Exercise prompt
Using the word "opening" as the filter, copy each matching line from the records.

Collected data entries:
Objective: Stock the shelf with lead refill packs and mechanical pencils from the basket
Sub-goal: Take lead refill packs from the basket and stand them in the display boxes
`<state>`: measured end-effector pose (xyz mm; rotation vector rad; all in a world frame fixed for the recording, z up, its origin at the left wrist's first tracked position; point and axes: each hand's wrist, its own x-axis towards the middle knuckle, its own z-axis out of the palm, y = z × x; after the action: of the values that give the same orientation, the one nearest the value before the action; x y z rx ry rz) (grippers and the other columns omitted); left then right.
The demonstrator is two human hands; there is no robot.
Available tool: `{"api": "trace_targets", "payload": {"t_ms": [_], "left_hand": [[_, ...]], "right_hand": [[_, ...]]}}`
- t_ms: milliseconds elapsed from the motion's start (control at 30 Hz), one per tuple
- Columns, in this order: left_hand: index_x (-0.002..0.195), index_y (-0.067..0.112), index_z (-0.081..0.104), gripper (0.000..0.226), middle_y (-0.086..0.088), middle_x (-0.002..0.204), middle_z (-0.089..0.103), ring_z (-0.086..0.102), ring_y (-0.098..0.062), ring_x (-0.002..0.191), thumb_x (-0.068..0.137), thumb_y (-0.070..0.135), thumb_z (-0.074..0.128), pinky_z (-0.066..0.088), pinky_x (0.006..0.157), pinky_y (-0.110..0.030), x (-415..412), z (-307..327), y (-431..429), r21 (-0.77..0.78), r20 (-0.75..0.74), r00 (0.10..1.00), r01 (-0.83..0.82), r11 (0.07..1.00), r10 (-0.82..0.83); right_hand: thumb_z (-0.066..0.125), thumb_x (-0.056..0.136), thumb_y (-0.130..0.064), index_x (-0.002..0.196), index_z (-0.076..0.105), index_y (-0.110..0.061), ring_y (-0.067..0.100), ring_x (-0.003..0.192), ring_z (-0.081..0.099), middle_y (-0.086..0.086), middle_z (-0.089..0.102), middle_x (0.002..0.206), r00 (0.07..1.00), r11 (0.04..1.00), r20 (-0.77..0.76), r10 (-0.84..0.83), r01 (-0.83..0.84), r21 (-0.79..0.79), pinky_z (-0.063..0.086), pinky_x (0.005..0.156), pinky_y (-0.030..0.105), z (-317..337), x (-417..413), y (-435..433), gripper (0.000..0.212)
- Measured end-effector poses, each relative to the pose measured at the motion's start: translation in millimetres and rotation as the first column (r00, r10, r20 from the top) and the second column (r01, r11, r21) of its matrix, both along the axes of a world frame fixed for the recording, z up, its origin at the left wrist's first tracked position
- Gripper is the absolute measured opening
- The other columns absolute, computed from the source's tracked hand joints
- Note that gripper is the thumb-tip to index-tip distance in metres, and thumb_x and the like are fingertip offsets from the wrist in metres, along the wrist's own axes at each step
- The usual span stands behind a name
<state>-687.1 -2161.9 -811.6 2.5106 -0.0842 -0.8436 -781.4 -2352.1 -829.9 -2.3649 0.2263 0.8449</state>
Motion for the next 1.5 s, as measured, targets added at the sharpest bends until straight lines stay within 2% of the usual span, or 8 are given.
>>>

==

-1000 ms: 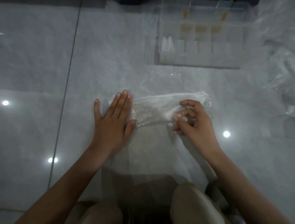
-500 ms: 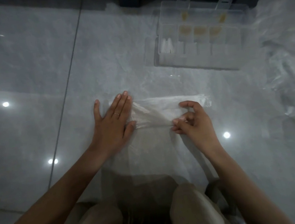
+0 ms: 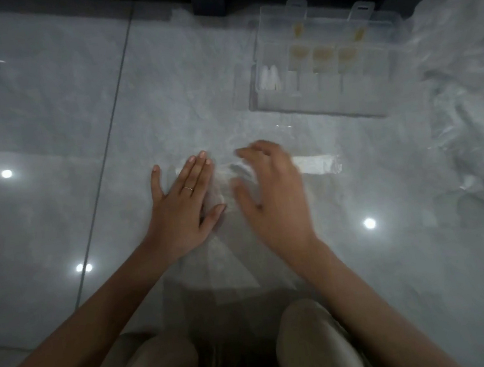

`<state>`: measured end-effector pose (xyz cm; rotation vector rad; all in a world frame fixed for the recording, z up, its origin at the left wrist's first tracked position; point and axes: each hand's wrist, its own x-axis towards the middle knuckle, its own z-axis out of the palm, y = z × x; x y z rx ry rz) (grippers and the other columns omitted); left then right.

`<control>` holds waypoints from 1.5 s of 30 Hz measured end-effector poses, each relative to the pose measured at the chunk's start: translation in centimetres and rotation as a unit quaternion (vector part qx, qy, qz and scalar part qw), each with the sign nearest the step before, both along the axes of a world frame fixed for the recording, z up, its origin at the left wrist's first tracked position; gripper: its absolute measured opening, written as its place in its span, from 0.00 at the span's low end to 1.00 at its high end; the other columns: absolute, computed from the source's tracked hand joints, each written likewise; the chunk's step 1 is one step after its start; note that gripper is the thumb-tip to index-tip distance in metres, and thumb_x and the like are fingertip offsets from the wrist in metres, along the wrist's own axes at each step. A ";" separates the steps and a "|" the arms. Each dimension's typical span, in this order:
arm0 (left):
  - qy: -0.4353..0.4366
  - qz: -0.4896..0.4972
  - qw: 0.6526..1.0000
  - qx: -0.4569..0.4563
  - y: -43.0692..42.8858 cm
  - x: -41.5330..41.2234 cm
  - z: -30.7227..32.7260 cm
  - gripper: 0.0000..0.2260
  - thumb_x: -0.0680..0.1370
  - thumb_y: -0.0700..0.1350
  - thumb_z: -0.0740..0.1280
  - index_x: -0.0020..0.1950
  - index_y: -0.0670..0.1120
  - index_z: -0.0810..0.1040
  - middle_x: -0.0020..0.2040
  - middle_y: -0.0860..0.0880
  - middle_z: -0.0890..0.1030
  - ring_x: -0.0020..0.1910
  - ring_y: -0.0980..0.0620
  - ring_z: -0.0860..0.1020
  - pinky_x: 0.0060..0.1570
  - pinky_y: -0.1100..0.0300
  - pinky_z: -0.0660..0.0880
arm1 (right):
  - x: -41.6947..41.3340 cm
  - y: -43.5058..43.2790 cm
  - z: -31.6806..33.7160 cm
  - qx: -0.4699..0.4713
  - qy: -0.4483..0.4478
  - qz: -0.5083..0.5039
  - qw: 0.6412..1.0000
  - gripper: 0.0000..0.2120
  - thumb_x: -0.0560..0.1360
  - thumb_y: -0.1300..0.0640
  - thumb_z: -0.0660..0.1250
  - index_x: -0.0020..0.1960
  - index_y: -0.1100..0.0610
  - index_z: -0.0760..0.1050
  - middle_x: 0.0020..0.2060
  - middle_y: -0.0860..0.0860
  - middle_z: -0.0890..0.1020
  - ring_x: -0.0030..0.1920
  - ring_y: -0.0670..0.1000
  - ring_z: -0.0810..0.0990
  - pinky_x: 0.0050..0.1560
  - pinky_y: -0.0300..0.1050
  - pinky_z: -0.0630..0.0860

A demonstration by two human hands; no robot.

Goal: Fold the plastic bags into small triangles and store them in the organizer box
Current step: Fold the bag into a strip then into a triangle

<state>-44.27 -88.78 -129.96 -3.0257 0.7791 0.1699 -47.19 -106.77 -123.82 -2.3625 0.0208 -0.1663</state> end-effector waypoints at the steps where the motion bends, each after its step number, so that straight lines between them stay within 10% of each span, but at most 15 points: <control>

Answer
- Gripper is the absolute measured opening
`<control>` holds waypoints from 1.5 s of 30 Hz measured end-effector poses, each relative to the pose measured at the chunk's start: translation in centimetres and rotation as a unit quaternion (vector part qx, qy, qz and scalar part qw), each with the sign nearest the step before, both along the axes of a world frame fixed for the recording, z up, its origin at the left wrist's first tracked position; gripper: its absolute measured opening, written as its place in its span, from 0.00 at the span's low end to 1.00 at its high end; the other columns: absolute, computed from the source's tracked hand joints, each written likewise; the chunk's step 1 is one step after its start; note that gripper is the thumb-tip to index-tip distance in metres, and thumb_x and the like are fingertip offsets from the wrist in metres, along the wrist's own axes at each step. A ";" separates the steps and a "|" the arms. Each dimension's typical span, in this order:

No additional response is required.